ASL - Os portugueses têm que acordar. Há uma falta de sociedade civil em Portugal que é tenebrosa, fruto de uma série de sucessões perniciosas. A primeira república tinha uma sociedade civil urbana mas não tinha sociedade civil rural, entretanto passaram disso para uma ditadura que durou 48 anos e que castrou o país e desertificou a sociedade civil. Agora estamos entregues a uma gente menor, que não tem um projecto nacional e que, para se manter no poleiro, está a cumprir as ordens sórdidas do capital financeiro que nos desgoverna. Vivemos um período de materialismo diabólico que é contra as pessoas. A prova da ausência de sociedade civil é esta: 33% da comida boa que chega às prateleiras do comércio é deitada para o lixo. Um país como este, onde há tantas famílias com fome e que, ainda assim, faz isto, só pode estar doente. Este país tem de acordar, tem de haver alguém que se preocupe com o povo português, que se preocupe com a doença desta pátria e a faça ressuscitar. Nós já fomos um grande país e hoje somos apenas um sítio mal frequentado onde a democracia é um engano. Já não são as pessoas que mandam no Estado mas sim o Estado que manda em nós e nos esmaga, nos tritura e nos amesquinha até ao ponto do suicídio.

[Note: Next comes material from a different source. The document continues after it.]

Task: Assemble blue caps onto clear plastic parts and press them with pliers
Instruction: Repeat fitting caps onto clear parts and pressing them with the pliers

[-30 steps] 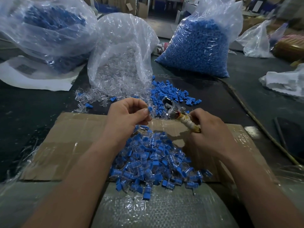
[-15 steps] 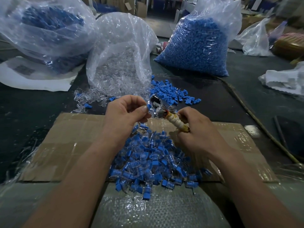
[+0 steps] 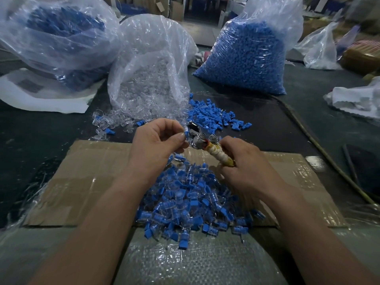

CL – Com 58 anos de idade e um currículo tão cheio, que objectivos tem ainda para concretizar enquanto cidadão?

ASL - Ao contrário do que diz o ditado, para mim recordar é morrer, ou seja, a pessoa que vive exclusivamente do passado morreu. A maioria dos portugueses deve estar num asilo à espera de morrer mas, como sou irrequieto, vou arranjando objectivos para concretizar. Como tal, há uma parte do meu futuro que desconheço mas na qual sei que vou continuar a fazer algo.